Persistent deficits in social communication and social interaction

DSM-5 says that to meet the diagnostic criteria for ASD there must be persistent deficits in all three of the areas below.

  1. Deficits in social-emotional reciprocity, ranging, for example, from abnormal social approach and failure of normal back-and-forth conversation; to reduced sharing of interests, emotions, or affect; to failure to initiate or respond to social interactions.
  2. Deficits in nonverbal communicative behaviors used for social interaction, ranging, for example, from poorly integrated verbal and nonverbal communication; to abnormalities in eye contact and body language or deficits in understanding and use of gestures; to a total lack of facial expressions and nonverbal communication.
  3. Deficits in developing, maintaining, and understanding relationships, ranging, for example, from difficulties adjusting behavior to suit various social contexts; to difficulties in sharing imaginative play or in making friends; to absence of interest in peers.

So why is it some of us are completely alone and isolated while others seem to have friends, partners and active social lives?

How do people who meet the above criteria achieve this?

Parents
  • I have friends and an active social life, and have had partners. The answer to how is that everyone I interact with socially is neurodivergent.

    As autistic people, we don't have communication deficits, we have communication differences. Studies have shown that information transfer between two autistic people is just as good as between two neurotypicals.

  • As autistic people, we don't have communication deficits, we have communication differences.

    Absolutely! Couldn’t agree more!

  • It feels like a massive life-ruining deficit to me

  • For now, perhaps.  Is that bleak = yes.  Is that an immoveable reality = no.  Do these words help you = No.  Does that mean I shouldn't say the words = no.  Have I ever felt as low as you seem to be feeling now = yes.  Did things swing around for me = yes...eventually.  Will things swing back and smash me in the face again soon = probably.

    Ironically enough, for me, it was when I had decided I could (and would have to) live without proper or adequate human connection, that I started to find some ?!  Go figure !?  Cruel Irony....or self fulfilling prophesy?  When I felt "desperate" to connect to humans, I think most humans couldn't fathom my 'intensity' and so ran for the hills.

    I started to "make do" with nominal and ad hoc random interactions with the world and that built my confidence that I do belong within it and do have a CONNECTED part to play within it.  From those very unpromising "seeds" of connection, some mighty saplings have grown !

    Dude - all I'm saying is that, in my opinion and experience (not just my own, but watching the lives of others around me twist and turn with fate).........

    HOPE

    S P R I N G S

    E     T       E      R      N      A       L 

  • As did I. It took me quite a long time to come to terms with that and I couldn't believe that there was absolutely no support available.
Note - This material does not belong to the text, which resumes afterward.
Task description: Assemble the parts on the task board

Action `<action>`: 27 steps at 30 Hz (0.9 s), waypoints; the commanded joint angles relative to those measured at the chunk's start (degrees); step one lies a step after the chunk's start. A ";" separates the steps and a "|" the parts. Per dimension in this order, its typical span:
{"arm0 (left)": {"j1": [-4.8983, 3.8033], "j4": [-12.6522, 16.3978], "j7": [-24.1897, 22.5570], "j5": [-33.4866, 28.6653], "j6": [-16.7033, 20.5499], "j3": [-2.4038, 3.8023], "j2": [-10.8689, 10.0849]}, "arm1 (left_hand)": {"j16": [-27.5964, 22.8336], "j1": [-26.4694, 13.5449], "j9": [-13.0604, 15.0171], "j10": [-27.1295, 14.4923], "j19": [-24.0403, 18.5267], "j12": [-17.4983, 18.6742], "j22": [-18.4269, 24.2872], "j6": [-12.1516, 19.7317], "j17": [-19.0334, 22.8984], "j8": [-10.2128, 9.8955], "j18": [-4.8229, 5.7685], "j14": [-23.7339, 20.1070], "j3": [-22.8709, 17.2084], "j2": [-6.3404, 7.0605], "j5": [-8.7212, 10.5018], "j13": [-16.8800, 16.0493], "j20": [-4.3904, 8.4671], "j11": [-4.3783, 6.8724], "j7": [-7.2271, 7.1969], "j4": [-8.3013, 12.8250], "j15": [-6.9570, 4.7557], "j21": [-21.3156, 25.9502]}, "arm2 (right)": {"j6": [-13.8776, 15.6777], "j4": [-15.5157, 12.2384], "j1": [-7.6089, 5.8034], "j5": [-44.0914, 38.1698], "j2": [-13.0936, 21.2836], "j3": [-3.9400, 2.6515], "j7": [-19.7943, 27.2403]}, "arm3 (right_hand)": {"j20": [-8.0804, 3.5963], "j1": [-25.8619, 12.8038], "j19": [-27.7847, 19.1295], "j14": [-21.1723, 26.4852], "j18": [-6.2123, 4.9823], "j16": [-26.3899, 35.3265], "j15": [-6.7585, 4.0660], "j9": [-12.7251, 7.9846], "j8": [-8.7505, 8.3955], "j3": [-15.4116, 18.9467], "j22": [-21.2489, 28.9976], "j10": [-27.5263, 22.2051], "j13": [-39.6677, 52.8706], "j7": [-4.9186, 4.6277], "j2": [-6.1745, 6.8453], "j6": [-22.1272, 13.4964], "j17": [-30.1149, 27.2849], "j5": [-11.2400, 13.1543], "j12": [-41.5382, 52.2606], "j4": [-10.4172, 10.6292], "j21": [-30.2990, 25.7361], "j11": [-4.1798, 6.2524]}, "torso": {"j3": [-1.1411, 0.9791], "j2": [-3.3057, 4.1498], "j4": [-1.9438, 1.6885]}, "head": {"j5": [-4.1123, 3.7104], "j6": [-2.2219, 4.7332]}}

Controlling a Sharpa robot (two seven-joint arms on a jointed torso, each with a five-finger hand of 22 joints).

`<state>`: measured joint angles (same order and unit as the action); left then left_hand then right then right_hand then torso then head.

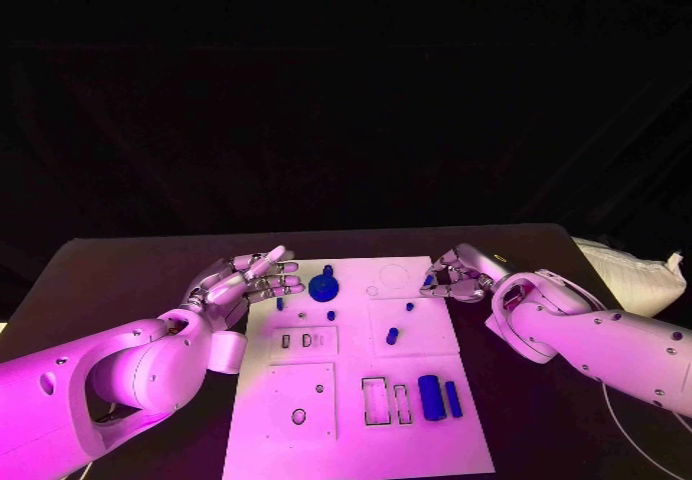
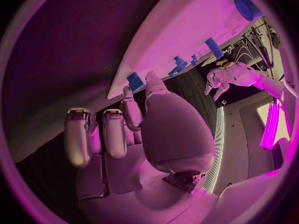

It seems that when we're deemed 'high functioning' there is an (incorrect) assumption that it applies to all areas of life. That's partly why I hate that term so much.

    Your current mood may be a reaction to the therapy ending. I don't have that much experience of therapy, aside from the pretty useless standard stuff offered on the NHS. However it really shouldn't leave you feeling in a worse state than before you started. I would have thought that the role of the therapist was to help with the areas you actually needed support with.

    It is not true that there are no further avenues to explore, only that you may not necessarily know what they are yet. You are only part way through the process of accepting your diagnosis and yourself. Once you understand yourself you will be in a better position to present that self to others. Much of your previous experience of socialising will have happened before you became aware of being autistic.

    Today is blue Monday and tomorrow is a new day.

  • That’s a shame.
    What about joining another online community for people who are similar to you/feel isolated in the same way?